D.G : Oui beaucoup. Beaucoup avec la Chancellerie. Il était d'ailleurs souvent consulté. Et il avait des relations internationales aussi. Par exemple, il avait des grandes relations avec le responsable de l'unité de médecine légale de New-York qui venait beaucoup ici. Il aimait beaucoup faire des liens. Il invitait par exemple beaucoup chez lui. Il avait une grosse villa sur le bord du parc de la Tête d'or. C'était un gros truc et, par exemple, il invitait beaucoup de monde le soir entre 7 et 10H. C'était souvent des gens différents. C'était une sorte de cocktail où des gens prenaient la parole. C'était relativement peu mondain. Il faisait beaucoup parler par exemple les gens des assurances, du genre AXA, Le Gan. Parfois, il s'en servait pour mettre ça dans une revue. C'était souvent local mais parfois c'était un peu plus que local.

E.F : La médecine pénitentiaire pour lui c'était une autre sur-spécialisation ?

D.G : Il pensait que ça serait difficile d'en faire une spécialité. Et moi aussi ! Je pensais que ça ne devait pas ... Au début, tout au début, il y avait l'idée que ça devait être une spécialité. On se découvrait. On ne se connaissait pas et on se découvrait. Mais après pour moi, pour moi, et c'est ce qui est arrivé, c'est que la médecine et toute la médecine, avec ses composantes modernes, rentre dans les prisons. Je ne voyais pas pourquoi ça serait une spécialisation. Médecine pénitentiaire ? Pourquoi ? Pour moi ça devait être un service public dans la prison, de même que l'hôpital psychiatrique avait mis en place les SMPR.
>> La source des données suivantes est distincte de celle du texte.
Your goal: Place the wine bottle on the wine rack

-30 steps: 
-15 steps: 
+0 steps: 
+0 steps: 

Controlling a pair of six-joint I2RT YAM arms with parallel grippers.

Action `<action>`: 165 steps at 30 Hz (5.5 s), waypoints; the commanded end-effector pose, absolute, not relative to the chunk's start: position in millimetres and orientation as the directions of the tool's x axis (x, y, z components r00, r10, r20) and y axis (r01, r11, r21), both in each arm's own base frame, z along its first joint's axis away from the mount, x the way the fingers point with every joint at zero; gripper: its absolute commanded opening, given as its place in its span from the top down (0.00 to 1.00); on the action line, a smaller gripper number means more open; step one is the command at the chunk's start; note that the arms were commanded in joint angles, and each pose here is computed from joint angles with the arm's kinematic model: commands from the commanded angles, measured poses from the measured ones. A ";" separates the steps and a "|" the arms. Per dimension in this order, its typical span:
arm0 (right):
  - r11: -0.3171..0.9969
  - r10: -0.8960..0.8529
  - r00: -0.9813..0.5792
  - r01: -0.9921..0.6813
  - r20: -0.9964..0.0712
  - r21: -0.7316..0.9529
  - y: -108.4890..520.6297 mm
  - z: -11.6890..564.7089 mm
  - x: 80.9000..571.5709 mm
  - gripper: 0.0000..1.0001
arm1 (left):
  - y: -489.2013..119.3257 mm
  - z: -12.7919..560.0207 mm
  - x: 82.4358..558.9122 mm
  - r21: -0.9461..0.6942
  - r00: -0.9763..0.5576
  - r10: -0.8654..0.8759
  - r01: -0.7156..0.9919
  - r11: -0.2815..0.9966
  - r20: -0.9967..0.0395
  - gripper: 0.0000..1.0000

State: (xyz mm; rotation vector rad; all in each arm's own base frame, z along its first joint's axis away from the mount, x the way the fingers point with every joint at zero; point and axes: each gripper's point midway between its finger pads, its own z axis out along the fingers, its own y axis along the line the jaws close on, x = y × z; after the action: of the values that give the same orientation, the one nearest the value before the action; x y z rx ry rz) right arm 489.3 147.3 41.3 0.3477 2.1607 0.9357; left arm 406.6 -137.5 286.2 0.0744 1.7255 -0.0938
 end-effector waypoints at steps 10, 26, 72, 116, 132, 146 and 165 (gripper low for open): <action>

E.F : Mais en termes de rattachement universitaire, vous aviez une certaine conception, médecine légale ou urgentiste ?

D.G : Plutôt une conception de médecine légale. Il se trouve que l'urgence, on peut l'assurer mais ce qui m'apparaissait important, c'est qu'il y ait une compétence médico-légale. Parce qu'il y a quand même des situations médicales qui ont des liens étroits avec ce qui a été fait, les délits, les condamnations. Y a des gens qui décompensent parce qu'ils ont eu six ans de prison ! S'ils avaient eu six mois ils n'auraient pas décompensé. Y a quand même quelque chose qui relève de la médecine légale, du délit ou des crimes. Faut que vous sachiez aussi ce que vos clients risquent. Il faut quand même connaître le système des prisons. Il faut aussi s'assurer que le juge d'instruction ne fasse pas n'importe quoi, il ne tient souvent pas compte de la médecine pénitentiaire. Je me rappelle avoir eu beaucoup de difficulté à faire opérer un type qui avait une rétine qui se décollait. J'avais obtenu, parce que c'est une chirurgie très précise... Là aussi, l'intérêt c'est que j'étais à l'hôpital. J'avais été les voir, leur expliquer. J'avais obtenu ça et quelques jours auparavant, hop ! On me dit qu'il a été transféré parce que le juge... C'est absolument impossible ! Il faut connaître, se faire connaître des magistrats. Il faut pouvoir collaborer pour que les magistrats n'aient pas seulement l'impression que vous leur mettez des bâtons dans les roues mais que vous faites un travail médical qui est un travail aussi judiciaire.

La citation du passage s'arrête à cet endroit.